Line by line, repeat the material below exactly and skip the images.

● **Raw data**:
»»
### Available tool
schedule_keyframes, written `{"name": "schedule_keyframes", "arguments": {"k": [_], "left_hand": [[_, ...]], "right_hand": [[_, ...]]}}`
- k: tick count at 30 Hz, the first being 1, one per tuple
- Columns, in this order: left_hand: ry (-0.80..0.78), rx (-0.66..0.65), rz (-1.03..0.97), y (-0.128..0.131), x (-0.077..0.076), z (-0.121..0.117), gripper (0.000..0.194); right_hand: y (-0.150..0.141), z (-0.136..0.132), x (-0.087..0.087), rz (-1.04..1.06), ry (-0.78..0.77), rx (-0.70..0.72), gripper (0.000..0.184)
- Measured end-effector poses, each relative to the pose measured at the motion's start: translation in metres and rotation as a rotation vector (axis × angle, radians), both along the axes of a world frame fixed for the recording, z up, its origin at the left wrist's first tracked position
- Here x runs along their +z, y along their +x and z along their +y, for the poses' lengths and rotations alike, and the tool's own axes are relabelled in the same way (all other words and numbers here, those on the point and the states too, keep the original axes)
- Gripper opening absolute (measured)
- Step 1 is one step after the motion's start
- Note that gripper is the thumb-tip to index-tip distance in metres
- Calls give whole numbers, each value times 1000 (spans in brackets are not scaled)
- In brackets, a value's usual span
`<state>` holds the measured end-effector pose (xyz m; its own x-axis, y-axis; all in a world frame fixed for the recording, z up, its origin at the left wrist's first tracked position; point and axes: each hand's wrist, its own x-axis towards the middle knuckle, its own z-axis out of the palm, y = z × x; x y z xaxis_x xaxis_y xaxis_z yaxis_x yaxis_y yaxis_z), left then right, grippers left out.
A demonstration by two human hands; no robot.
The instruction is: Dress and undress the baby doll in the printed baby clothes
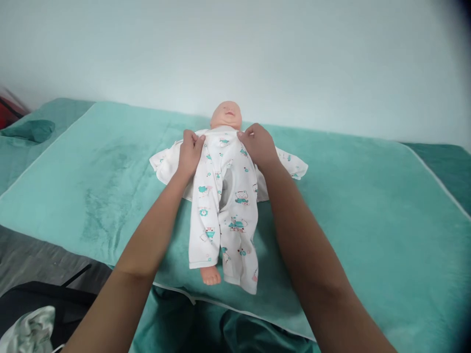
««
● **Reply**:
### Available tool
schedule_keyframes, written `{"name": "schedule_keyframes", "arguments": {"k": [_], "left_hand": [[_, ...]], "right_hand": [[_, ...]]}}`
- k: tick count at 30 Hz, the first being 1, one per tuple
- Columns, in this order: left_hand: ry (-0.80..0.78), rx (-0.66..0.65), rz (-1.03..0.97), y (-0.128..0.131), x (-0.077..0.076), z (-0.121..0.117), gripper (0.000..0.194); right_hand: y (-0.150..0.141), z (-0.136..0.132), x (-0.087..0.087), rz (-1.04..1.06), ry (-0.78..0.77), rx (-0.70..0.72), gripper (0.000..0.184)
- Measured end-effector poses, each relative to the pose measured at the motion's start: translation in metres and rotation as a rotation vector (axis × angle, radians), both along the axes of a world frame fixed for the recording, z up, its origin at the left wrist's first tracked position
- Here x runs along their +z, y along their +x and z along their +y, for the poses' lengths and rotations alike, and the tool's own axes are relabelled in the same way (all other words and numbers here, those on the point and the states too, keep the original axes)
- Gripper opening absolute (measured)
- Step 1 is one step after the motion's start
- Note that gripper is the thumb-tip to index-tip distance in metres
- Calls give whole numbers, each value times 1000 (spans in brackets are not scaled)
- In brackets, a value's usual span
`<state>` holds the measured end-effector pose (xyz m; its own x-axis, y-axis; all in a world frame fixed for the recording, z up, its origin at the left wrist's first tracked position; point and axes: each hand's wrist, its own x-axis towards the middle knuckle, its own z-axis out of the palm, y = z × x; x y z xaxis_x xaxis_y xaxis_z yaxis_x yaxis_y yaxis_z), left then right, grippers left out.
A demonstration by two human hands; no robot.
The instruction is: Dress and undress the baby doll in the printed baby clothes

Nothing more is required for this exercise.